Single by King Princess

from the EP Make My Bed
- Released: April 13, 2018
- Genre: Pop
- Length: 3:27
- Label: Columbia; Zelig;

King Princess singles chronology
| "1950" (2018) | "Talia" (2018) | "Pussy Is God" (2018) |

Music video
- "Talia" on YouTube

= Talia (song) =

2018 single by King Princess

"Talia" is a single recorded by American singer-songwriter King Princess. It was released on April 13, 2018, by Zelig Recordings as the second single from her debut extended play Make My Bed. The song has been described by MTV as "a quintessential song about heartbreak, as the singer calls out to someone long gone and out of reach". King Princess has said that Talia was her way of dealing with heartbreak.

==Music video==
The music video was released over a month after the initial release of the song and as of January 2022, it had amassed over 9.7 million views. The video was directed by Clare Gillen. The video features King Princess rolling around and caressing a sex doll. The video has been described as: "an emotional stand-in as King Princess gnaws and smokes her way through losing someone special." Amandla Stenberg who worked on the video as a colorist has said: "[the doll is] kind of ironic, self-aware idea of a sex doll, something that's generally discarded and abused by men.
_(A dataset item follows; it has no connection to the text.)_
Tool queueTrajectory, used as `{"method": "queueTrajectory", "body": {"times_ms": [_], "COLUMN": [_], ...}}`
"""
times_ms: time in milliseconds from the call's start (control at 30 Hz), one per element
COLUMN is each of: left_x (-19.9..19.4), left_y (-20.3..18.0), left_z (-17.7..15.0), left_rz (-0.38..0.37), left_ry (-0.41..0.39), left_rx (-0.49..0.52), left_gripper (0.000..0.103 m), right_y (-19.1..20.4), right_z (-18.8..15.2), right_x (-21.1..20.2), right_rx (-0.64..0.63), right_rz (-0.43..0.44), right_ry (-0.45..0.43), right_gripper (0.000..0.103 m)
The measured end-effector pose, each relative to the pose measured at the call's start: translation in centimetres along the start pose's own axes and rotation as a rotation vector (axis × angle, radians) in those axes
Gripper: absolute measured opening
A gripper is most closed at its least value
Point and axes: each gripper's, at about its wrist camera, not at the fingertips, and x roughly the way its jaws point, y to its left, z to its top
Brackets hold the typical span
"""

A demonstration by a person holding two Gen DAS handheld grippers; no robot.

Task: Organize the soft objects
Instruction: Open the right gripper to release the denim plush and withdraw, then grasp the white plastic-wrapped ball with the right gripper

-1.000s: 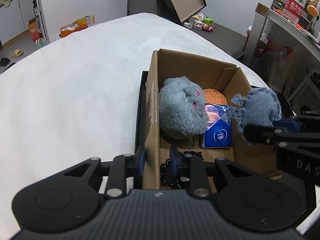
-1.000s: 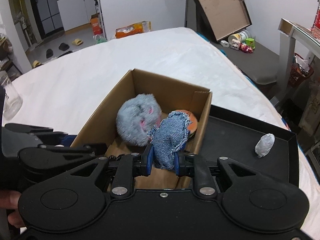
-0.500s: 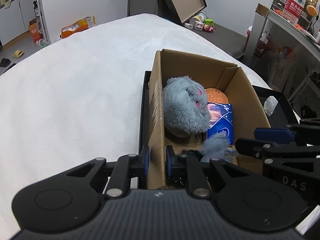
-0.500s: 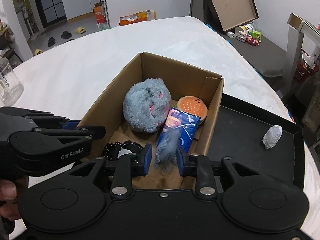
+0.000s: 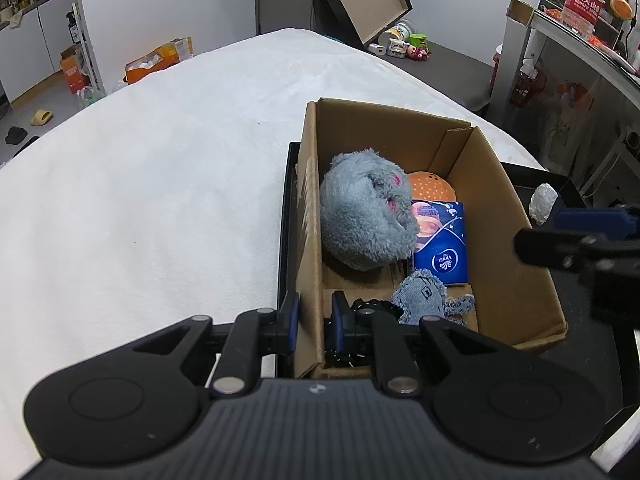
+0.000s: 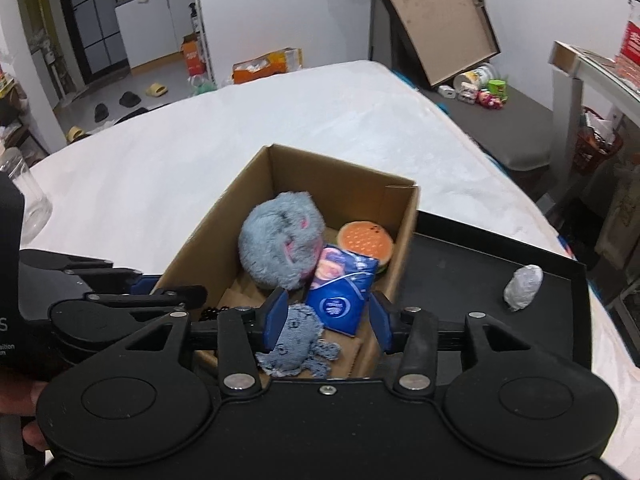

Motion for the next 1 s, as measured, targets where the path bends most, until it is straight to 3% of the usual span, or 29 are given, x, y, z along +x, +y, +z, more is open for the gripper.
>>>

But you get to see a gay girl treating it with love and respect."

==In other media==
"Talia" was featured in the film Mainstream (2020) starring Andrew Garfield and Maya Hawke.

==Personnel==
Credits adapted from Tidal.

- King Princess – production, composing, lyrics, associated performer, bass, guitar, keyboard, programmer, synthesizer
- Mike Malchicoff – production, recording engineer
- David Baker – assistant engineer
- David Kutch – mastering engineer
- Rob Kinelski – mixing engineer

==Certifications==

Certifications for "Talia"
| Region | Certification | Certified units/sales |
| Australia (ARIA) | Gold | 35,000^{‡} |
| New Zealand (RMNZ) | Gold | 15,000^{‡} |
^{‡} Sales+streaming figures based on certification alone.